Dolar, Merkez Bankası rezervlerinden yapılan satışlarla TL karşısında adeta sabitlenmişken Euro yükseliyor. Bir aydan kısa müddette 20 TL’nin altından 20.36 TL’ye geldi. Neler oluyor?
Çünkü Euro bütün dünyada yükseliyor. Euro dolar karşısında Eylül’den bu yana yüzde 12 paha kazandı. Paritedeki bu değişim, Euro’nun TL karşısında da pahalanmasını getirdi.
Euro / Dolar paritesi geçen yıl uzun bir ortadan sonra 1’in altına inmiş, 0.95’e kadar gerilemişti. Bunun nedeni, Amerikan Merkez Bankası’nın (FED) art geriye yaptığı faiz artırımları ve Rusya-Ukrayna savaşının Avrupa iktisadını olumsuz etkilemesiydi. Enflasyon Amerika’da son kırk yılın en yükseğine çıkınca Amerikan Merkez Bankası faiz artırımlarına başladı. Geçen Mart’ta 25, Nisan’da 50 baz puanlık (0.25 ve 50 puanlık) artırımlar yaptıktan sonra Haziran’da 75 baz puanlık artırımlara geçti. Temmuza gelindiğinde siyaset faizini 225 baz puan (2.25 puan) artırmıştı. Bu, siyaset faizi yıllarca yüzde 0’a yakın bir düzeyde bulunan bir ülke için çok sıkı bir para siyasetiydi.
Avrupa’da da enflasyon uzun yıllardır görülmeyen düzeylere çıkmıştı. Lakin Avrupa Merkez Bankası faiz artırımlarına başlamakta geç kaldı, Temmuz’a kadar enflasyondaki yükselişi seyretti. İşte bu, Rusya-Ukrayna savaşının tesiriyle birlikte Euro / Dolar paritesinin 1’in altına inmesine, yani doların Euro’dan daha güçlü para ünitesi haline gelmesine neden oldu. Yaz aylarında Euro’nun geleceği çok karanlık görünüyordu. Rusya’nın Avrupa’ya verdiği doğalgazı azaltmasının Avrupa endüstrisini vurması, bunun tesiriyle Euro / Dolar paritesinin 0.90’ın da altına gerilemesi bekleniyordu.
Ama bu olmadı, tam bilakis Euro dolar karşısında sonbahar aylarında yine yükselişe geçti. Bunun üç sebebi var.
Birincisi, Amerikan Merkez Bankası Ekim’in sonunda faiz artırımlarını sonlandıracağı sinyalini verdi. Buna karşılık Avrupa Merkez Bankası artırımlara daha yeni başlamıştı ve daha uzun mühlet devam edeceğini söylüyordu. Ne de olsa Amerika’da enflasyon düşerken Avrupa’da inatçılık ediyordu. Gerçekten Euro bölgesinin çekirdek enflasyonu (Gıda ve güç fiyatlarını içermeyen enflasyon) Aralık ayında gerilemek bir yana, daha da yükseldi…
İkinci neden, Çin’in “0 Covid” stratejisinden vazgeçmesi. Çin, geçen yıl Covid’le çabada çok katı bir siyaset izliyor, üç-beş olay görülen kentleri toptan kapatıyordu. Bu siyaset Çin iktisadının fren yapmasına neden olmuştu. Çin’in yavaşlaması, en çok ihracatı bu ülkeye yapan Avrupa’nın yavaşlamasına neden oluyordu… Çin bu yıla başlarken stratejisini değiştirdi ve katı karantina siyasetini terk etti. Bu, savaşın tesiriyle resesyona (ekonomik durgunluğa) girmiş olan Avrupa iktisadı için güzel haberdi…

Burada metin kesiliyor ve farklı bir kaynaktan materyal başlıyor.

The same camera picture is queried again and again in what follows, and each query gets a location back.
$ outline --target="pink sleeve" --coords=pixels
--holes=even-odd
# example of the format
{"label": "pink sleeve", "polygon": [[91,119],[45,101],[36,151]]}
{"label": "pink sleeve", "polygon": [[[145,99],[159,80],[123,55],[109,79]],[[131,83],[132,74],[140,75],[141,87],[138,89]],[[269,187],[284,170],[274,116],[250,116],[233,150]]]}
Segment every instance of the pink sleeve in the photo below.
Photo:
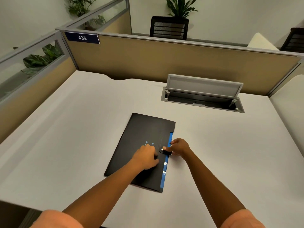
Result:
{"label": "pink sleeve", "polygon": [[83,228],[83,226],[70,215],[56,210],[46,210],[30,228]]}
{"label": "pink sleeve", "polygon": [[242,209],[227,218],[221,228],[265,228],[265,226],[249,210]]}

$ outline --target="blue folder edge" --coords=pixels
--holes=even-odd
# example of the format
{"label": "blue folder edge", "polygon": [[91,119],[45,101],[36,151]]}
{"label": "blue folder edge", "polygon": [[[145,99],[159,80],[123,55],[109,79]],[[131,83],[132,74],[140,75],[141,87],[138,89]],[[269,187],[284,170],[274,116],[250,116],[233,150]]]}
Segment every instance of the blue folder edge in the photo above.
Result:
{"label": "blue folder edge", "polygon": [[[167,147],[171,146],[170,142],[172,141],[172,136],[173,136],[173,132],[170,133],[170,137],[169,137],[169,141],[168,141]],[[160,189],[160,192],[163,192],[163,189],[164,189],[168,160],[169,160],[169,156],[166,155],[164,169],[163,169],[163,176],[162,176],[162,180],[161,180],[161,189]]]}

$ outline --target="desk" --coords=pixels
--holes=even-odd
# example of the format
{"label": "desk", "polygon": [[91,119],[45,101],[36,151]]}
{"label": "desk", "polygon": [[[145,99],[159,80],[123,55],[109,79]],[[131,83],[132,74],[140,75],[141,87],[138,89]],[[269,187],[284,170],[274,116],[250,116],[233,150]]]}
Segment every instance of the desk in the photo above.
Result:
{"label": "desk", "polygon": [[[267,228],[302,227],[304,159],[268,97],[239,94],[243,114],[162,102],[164,86],[76,71],[0,145],[0,199],[63,210],[104,179],[136,112],[175,121],[173,138]],[[129,186],[103,226],[215,227],[178,157],[169,158],[163,193]]]}

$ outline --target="hand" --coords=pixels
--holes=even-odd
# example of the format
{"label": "hand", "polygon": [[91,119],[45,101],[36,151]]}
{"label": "hand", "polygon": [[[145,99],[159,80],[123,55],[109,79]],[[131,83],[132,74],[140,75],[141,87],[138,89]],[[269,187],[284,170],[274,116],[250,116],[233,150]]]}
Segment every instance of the hand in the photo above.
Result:
{"label": "hand", "polygon": [[189,144],[182,138],[174,139],[171,142],[171,147],[163,147],[165,151],[172,151],[173,155],[179,155],[185,159],[185,155],[191,152]]}
{"label": "hand", "polygon": [[148,170],[156,166],[159,159],[154,159],[154,155],[158,156],[154,146],[141,146],[133,155],[132,159],[136,164],[140,165],[143,170]]}

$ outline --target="person's left hand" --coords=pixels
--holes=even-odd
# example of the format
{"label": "person's left hand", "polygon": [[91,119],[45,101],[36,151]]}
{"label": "person's left hand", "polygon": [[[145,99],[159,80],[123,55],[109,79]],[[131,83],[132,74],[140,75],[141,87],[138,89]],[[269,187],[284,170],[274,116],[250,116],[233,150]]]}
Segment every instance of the person's left hand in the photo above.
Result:
{"label": "person's left hand", "polygon": [[141,146],[133,155],[132,159],[137,165],[140,165],[143,170],[148,170],[156,166],[159,159],[154,159],[154,155],[158,156],[154,146]]}

Euro’yu destekleyen bir öbür gelişme, korkulan doğalgaz kesintilerinin gerçekleşmemesi. Üstte gördüğümüz üzere yaz aylarında felaket tellallığı yapılıyor, Rusya’nın Kuzey Akım boru çizgisinden gaz vermeyi durdurması nedeniyle bu kış Avrupa endüstrisinin duracağı söyleniyordu. Bu senaryo gerçekleşmedi. Zira birincisi, Avrupa ülkeleri doğalgaz depolarını yaz sonunda fullemeyi başarmıştı. İkincisi ve daha kıymetlisi, bu kış Türkiye’de olduğu üzere Avrupa’da da çok yumuşak geçiyor. Doğalgaz tüketimi uzun yıllar ortalamalarının altında. Bu da Euro’yu destekliyor. Global ısınma sağ olsun!
İşte bu nedenlerle Euro dolar karşısında güçleniyor. Dolar karşısında yükselince, TL karşısında da yükseliyor.